### WORK TO COMPLETE:
Search the data below for the string "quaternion" and copy all lines where it shows up.

Stored entries:
================
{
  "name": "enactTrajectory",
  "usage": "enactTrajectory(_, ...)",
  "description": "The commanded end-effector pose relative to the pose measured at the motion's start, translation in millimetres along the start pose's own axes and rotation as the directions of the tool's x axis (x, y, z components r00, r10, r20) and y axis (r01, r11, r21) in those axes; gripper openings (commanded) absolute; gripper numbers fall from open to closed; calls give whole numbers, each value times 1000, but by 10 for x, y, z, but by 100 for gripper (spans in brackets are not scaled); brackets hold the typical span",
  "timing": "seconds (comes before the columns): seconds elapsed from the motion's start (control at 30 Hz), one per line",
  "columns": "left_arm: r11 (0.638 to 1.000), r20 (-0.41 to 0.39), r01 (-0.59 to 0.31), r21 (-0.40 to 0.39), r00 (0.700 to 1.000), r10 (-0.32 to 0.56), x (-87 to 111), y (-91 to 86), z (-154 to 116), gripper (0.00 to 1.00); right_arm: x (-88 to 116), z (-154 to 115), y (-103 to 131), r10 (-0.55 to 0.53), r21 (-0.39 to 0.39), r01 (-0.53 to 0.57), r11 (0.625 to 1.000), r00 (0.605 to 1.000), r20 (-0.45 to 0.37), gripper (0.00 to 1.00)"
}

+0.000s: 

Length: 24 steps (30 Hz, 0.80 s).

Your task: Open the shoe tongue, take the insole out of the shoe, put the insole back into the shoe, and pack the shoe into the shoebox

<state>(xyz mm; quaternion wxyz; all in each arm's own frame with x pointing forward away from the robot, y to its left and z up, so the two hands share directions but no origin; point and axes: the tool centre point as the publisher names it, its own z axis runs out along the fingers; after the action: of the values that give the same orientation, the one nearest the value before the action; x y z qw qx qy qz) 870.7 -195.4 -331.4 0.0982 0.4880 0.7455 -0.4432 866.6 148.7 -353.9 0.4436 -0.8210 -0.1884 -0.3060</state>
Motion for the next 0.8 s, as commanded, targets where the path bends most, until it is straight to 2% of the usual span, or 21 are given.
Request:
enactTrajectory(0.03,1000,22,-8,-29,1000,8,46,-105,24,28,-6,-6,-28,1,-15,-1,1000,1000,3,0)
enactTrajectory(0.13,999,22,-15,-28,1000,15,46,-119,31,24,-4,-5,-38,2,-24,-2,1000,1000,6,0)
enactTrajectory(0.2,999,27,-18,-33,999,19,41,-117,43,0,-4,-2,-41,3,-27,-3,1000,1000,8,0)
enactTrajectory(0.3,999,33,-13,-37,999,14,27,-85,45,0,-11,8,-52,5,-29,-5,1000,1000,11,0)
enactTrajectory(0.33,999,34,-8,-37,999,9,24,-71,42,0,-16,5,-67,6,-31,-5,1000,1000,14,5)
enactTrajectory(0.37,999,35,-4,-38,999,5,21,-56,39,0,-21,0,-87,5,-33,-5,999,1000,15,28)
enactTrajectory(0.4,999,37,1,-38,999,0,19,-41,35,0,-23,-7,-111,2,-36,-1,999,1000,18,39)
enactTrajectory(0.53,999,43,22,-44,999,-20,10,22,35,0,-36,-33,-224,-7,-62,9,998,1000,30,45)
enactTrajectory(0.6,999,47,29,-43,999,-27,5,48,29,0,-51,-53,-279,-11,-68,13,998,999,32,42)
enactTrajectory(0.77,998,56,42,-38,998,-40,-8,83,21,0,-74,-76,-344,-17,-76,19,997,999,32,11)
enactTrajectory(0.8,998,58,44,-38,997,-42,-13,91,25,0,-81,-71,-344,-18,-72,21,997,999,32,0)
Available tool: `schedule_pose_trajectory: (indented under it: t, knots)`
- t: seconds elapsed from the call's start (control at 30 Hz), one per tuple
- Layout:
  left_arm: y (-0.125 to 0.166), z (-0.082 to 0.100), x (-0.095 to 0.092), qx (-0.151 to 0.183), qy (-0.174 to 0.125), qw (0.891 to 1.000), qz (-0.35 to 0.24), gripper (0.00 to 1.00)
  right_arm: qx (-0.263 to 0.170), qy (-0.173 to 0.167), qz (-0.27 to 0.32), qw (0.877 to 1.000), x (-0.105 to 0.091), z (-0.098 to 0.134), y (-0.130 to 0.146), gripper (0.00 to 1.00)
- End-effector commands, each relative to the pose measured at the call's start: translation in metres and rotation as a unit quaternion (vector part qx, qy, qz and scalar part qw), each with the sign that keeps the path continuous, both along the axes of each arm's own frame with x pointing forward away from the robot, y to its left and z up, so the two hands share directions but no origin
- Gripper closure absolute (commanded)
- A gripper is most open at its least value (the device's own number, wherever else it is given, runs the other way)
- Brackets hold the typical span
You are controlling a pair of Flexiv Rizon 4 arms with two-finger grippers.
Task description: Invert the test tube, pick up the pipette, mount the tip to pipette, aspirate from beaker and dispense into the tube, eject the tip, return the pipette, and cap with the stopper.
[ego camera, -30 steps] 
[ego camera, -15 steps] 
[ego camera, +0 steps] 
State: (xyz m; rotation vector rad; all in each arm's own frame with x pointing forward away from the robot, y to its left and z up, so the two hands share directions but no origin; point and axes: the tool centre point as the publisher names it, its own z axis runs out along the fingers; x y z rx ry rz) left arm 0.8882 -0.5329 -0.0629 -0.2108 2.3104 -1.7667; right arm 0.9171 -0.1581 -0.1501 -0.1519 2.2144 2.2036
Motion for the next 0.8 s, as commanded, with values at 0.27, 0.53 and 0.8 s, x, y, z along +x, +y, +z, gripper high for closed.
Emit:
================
### TASK OUTPUT:
<state>(xyz mm; quaternion wxyz; all in each arm's own frame with x pointing forward away from the robot, y to its left and z up, so the two hands share directions but no origin; point and axes: the tool centre point as the publisher names it, its own z axis runs out along the fingers; after the action: of the values that give the same orientation, the one nearest the value before the action; x y z qw qx qy qz) 870.7 -195.4 -331.4 0.0982 0.4880 0.7455 -0.4432 866.6 148.7 -353.9 0.4436 -0.8210 -0.1884 -0.3060</state>
- End-effector commands, each relative to the pose measured at the call's start: translation in metres and rotation as a unit quaternion (vector part qx, qy, qz and scalar part qw), each with the sign that keeps the path continuous, both along the axes of each arm's own frame with x pointing forward away from the robot, y to its left and z up, so the two hands share directions but no origin

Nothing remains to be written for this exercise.